Why had they been allowed to run riot? The next day, Emlyn Richards of West Midlands Police explained to Sky News that his force had met with ‘community leaders… to understand the style of policing that we needed to deliver’. That ‘style’ appeared to be remarkably hands off.

This was undoubtedly outrageous, two-tier behaviour by the police. Yet the law enforcement response was downstream of a larger problem: the grim fact that inter-ethnic rioting was taking place in English cities to begin with.

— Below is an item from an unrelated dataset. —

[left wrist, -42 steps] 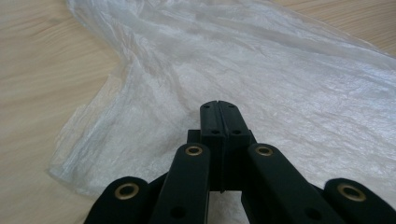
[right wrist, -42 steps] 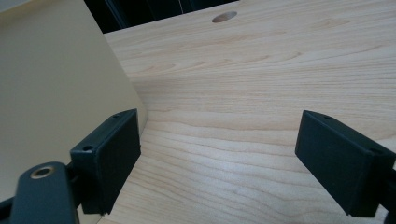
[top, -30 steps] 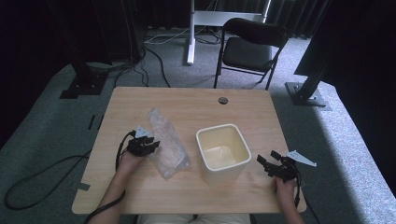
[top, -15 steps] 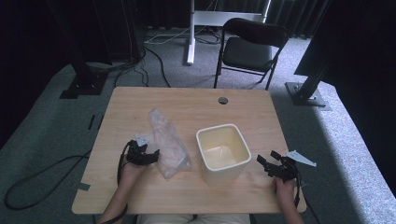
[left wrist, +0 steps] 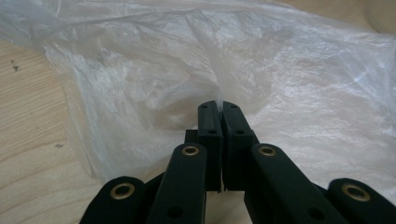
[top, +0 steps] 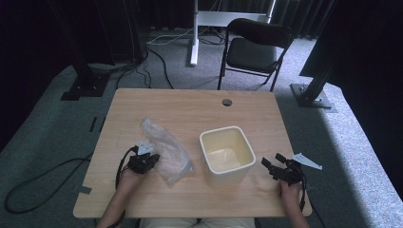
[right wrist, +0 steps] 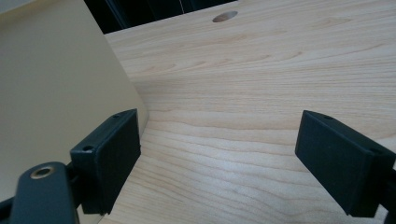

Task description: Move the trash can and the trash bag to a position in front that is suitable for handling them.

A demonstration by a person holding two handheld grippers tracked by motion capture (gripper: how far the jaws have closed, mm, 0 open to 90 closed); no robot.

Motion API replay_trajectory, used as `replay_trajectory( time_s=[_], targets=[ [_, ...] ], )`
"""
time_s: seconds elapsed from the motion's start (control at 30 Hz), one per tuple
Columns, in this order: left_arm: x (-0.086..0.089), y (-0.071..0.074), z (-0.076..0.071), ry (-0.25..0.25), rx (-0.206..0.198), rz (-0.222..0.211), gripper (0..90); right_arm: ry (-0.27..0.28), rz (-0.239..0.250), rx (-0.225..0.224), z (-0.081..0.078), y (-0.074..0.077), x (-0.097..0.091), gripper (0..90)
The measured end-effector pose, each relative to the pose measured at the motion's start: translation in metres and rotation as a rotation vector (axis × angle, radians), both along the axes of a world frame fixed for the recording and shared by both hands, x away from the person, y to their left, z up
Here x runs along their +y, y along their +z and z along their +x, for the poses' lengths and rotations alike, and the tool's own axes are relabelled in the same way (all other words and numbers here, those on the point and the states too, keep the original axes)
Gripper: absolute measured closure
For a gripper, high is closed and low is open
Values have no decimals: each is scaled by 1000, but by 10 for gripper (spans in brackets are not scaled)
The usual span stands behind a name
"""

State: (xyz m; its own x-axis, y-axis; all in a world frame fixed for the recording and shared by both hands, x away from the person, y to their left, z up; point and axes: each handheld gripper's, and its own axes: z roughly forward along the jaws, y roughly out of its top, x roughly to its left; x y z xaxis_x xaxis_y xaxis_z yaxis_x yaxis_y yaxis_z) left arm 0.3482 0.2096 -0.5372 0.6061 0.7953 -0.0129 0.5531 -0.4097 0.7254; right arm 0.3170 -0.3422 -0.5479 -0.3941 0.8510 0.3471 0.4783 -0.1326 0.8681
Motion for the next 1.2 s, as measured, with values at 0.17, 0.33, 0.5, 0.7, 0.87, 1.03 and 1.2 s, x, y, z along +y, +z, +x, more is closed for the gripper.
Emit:
replay_trajectory(
  time_s=[0.17,0.33,0.5,0.7,0.87,1.03,1.2],
  targets=[
    [31,6,-9,-73,-48,-34,848,0,0,0,0,0,0,135],
    [55,5,-13,142,-84,-5,433,0,0,0,0,0,0,135],
    [77,9,-23,342,-76,-159,368,-1,0,-1,0,0,0,135],
    [56,9,-55,346,-141,-202,310,1,-1,-2,1,0,1,135],
    [39,8,-71,193,-162,-197,290,0,0,-8,0,1,1,134],
    [39,5,-70,92,-172,-198,271,44,0,35,2,3,-2,133],
    [44,6,-69,43,-144,-226,199,78,-21,97,-2,4,-3,123]
  ],
)
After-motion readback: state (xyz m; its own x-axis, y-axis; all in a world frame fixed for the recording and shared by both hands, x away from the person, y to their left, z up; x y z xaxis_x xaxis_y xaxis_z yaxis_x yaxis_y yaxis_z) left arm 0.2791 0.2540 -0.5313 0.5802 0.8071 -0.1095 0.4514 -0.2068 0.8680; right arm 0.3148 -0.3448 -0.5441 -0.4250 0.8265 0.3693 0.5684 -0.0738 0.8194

West Midlands Police also bears its share of responsibility for the most shameful example of two-tier policing, the grooming gangs scandal. By 2010, the force had become aware that men were approaching children at school gates to groom victims. But an internal report noted that the predominantly Pakistani-Muslim profile of the offenders and the predominantly white, female profile of the victims had ‘the potential to cause significant community tensions’. So the report was never published, only coming to light following Freedom of Information requests several years later. So-called community cohesion was prioritised over protecting these vulnerable girls.

Such a decision was of course despicable, but the fact is that those public order concerns didn’t arise in a vacuum. They stemmed from the fragile and fractious social environment that had arisen in multicultural towns in the north of England after decades of immigration. And while everyone can agree that the police’s approach to this scandal was wrong, it was not their fault that people in Britain were minded to carry out these appalling racially and religiously motivated crimes in the first place – it was down to politicians’ reckless decisions over decades.

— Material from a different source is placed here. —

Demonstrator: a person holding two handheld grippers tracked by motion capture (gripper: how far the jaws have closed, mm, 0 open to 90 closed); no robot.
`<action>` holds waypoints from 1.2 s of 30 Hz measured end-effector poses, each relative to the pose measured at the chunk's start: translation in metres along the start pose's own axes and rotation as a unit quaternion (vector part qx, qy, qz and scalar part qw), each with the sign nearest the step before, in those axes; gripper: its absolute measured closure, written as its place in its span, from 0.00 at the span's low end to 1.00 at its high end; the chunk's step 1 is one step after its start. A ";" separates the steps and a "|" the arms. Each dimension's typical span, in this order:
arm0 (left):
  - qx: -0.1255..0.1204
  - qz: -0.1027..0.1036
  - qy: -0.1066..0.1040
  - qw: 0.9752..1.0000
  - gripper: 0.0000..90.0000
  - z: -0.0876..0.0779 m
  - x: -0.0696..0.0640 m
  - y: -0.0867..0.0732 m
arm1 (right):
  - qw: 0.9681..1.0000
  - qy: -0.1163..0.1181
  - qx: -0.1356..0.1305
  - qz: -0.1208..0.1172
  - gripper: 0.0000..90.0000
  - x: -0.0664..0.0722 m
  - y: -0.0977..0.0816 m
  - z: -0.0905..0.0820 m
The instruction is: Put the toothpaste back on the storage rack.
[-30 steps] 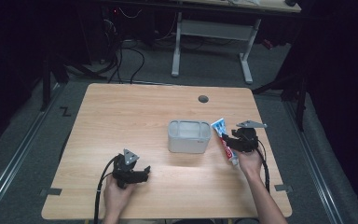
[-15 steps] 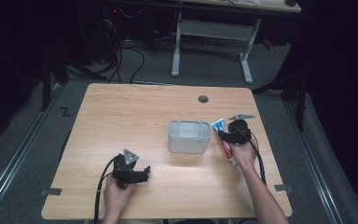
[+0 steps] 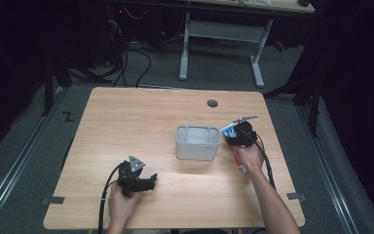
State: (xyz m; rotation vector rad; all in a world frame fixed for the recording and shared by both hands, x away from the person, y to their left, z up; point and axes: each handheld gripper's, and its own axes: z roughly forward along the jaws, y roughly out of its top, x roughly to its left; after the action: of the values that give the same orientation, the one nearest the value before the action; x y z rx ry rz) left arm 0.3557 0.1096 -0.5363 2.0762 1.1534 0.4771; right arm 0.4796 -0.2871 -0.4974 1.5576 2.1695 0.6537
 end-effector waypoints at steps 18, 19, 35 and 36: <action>-0.001 0.000 0.000 1.000 0.18 0.000 0.000 0.000 | 0.997 0.047 0.035 0.050 0.55 -0.012 0.001 0.008; -0.001 0.000 0.000 1.000 0.18 0.000 0.000 0.000 | 0.997 0.044 0.039 0.041 0.57 -0.011 0.001 0.008; 0.000 -0.001 0.000 1.000 0.18 0.000 0.000 0.000 | 0.996 -0.009 0.068 -0.060 0.78 0.007 0.009 0.002; 0.000 -0.001 0.000 1.000 0.18 0.000 0.000 0.000 | 0.996 -0.007 0.067 -0.056 0.79 0.006 0.009 0.001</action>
State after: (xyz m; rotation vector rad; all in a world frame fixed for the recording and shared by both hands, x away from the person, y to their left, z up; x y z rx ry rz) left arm 0.3558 0.1096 -0.5364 2.0748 1.1546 0.4770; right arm 0.4853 -0.2789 -0.4932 1.4856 2.3126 0.4696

Likewise, while West Midlands Police’s decision to prevent Maccabi fans attending this match undoubtedly puts the UK to shame, one has to recognise how the demographic realities of Birmingham have put public order in Britain’s second city in an extremely precarious position. It was not West Midlands Police that transformed Birmingham from 99.6 per cent white in 1951 to 42.9 per cent white British in 2021; nor is it their fault that Muslims comprise 70 per cent of residents of Aston Park, where Villa Park stadium is situated. The police did not make a Birmingham Imam issue an ‘Islamic Ruling’ that worshippers should ‘not show mercy to Maccabi Tel Aviv fans’. Nor did they sign the local petition to ban the Israelis from coming. It was local residents, concerned more about ‘Gaza’ than the bins, who elected Muslim sectarian MPs now crowing about ‘Israeli hooligans and terrorists’ being denied entry.

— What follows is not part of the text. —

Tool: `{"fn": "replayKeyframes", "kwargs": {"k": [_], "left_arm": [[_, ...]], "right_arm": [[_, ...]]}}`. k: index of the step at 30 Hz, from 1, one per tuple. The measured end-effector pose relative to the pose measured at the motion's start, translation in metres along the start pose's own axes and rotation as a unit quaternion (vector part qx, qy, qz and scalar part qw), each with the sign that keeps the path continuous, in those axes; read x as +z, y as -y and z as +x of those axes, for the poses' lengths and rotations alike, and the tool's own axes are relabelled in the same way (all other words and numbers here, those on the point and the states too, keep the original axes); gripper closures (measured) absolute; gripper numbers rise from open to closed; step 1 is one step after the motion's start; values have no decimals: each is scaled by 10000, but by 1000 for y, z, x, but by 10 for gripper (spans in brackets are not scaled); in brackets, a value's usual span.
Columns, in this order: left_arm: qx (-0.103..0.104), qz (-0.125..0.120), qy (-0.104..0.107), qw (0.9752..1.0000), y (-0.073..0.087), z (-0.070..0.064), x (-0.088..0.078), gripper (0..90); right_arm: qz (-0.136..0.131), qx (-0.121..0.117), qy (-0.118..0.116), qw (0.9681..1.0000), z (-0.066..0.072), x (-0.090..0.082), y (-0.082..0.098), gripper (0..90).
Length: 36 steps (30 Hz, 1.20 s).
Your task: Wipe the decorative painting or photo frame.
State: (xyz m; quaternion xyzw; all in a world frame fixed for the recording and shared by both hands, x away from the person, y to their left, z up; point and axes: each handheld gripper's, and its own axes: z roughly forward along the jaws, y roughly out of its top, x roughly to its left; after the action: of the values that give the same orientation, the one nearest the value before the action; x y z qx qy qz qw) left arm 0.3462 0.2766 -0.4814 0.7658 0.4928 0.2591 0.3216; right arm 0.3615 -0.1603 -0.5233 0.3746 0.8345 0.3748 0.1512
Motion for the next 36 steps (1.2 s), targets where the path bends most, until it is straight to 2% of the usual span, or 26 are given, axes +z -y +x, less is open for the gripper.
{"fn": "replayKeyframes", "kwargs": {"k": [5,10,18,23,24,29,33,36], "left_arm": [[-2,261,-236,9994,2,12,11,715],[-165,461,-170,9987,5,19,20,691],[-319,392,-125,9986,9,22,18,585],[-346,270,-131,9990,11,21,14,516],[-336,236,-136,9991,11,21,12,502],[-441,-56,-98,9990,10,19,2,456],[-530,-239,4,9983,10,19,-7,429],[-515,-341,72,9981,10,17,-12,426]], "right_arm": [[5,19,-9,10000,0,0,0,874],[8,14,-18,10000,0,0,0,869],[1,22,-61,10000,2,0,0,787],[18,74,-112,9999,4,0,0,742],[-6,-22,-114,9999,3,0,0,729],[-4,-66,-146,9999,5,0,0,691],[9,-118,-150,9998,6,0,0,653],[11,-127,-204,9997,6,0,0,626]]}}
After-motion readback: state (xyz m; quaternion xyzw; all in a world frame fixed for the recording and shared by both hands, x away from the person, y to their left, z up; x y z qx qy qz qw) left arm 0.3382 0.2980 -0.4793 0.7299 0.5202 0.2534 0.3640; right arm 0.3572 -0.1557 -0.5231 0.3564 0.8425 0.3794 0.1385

The focus on the police and the ‘optics’ here has the whiff of displacement activity. When commentators decry ‘cowardly cops’, it is perhaps worth spelling out what they are effectively calling for. For the police it means overtime and risking getting bottled or worse to maintain the façade that Jews are safe in Britain’s second city. It means ordinary British coppers policing a mini Israel-Gaza conflict on their doorstep to spare the blushes of those who insist we’re a harmonious multi-faith democracy, and that our diversity is our ‘greatest strength’. Surely by now it’s clear that it isn’t. And no amount of riot gear and pepper spray will make it so.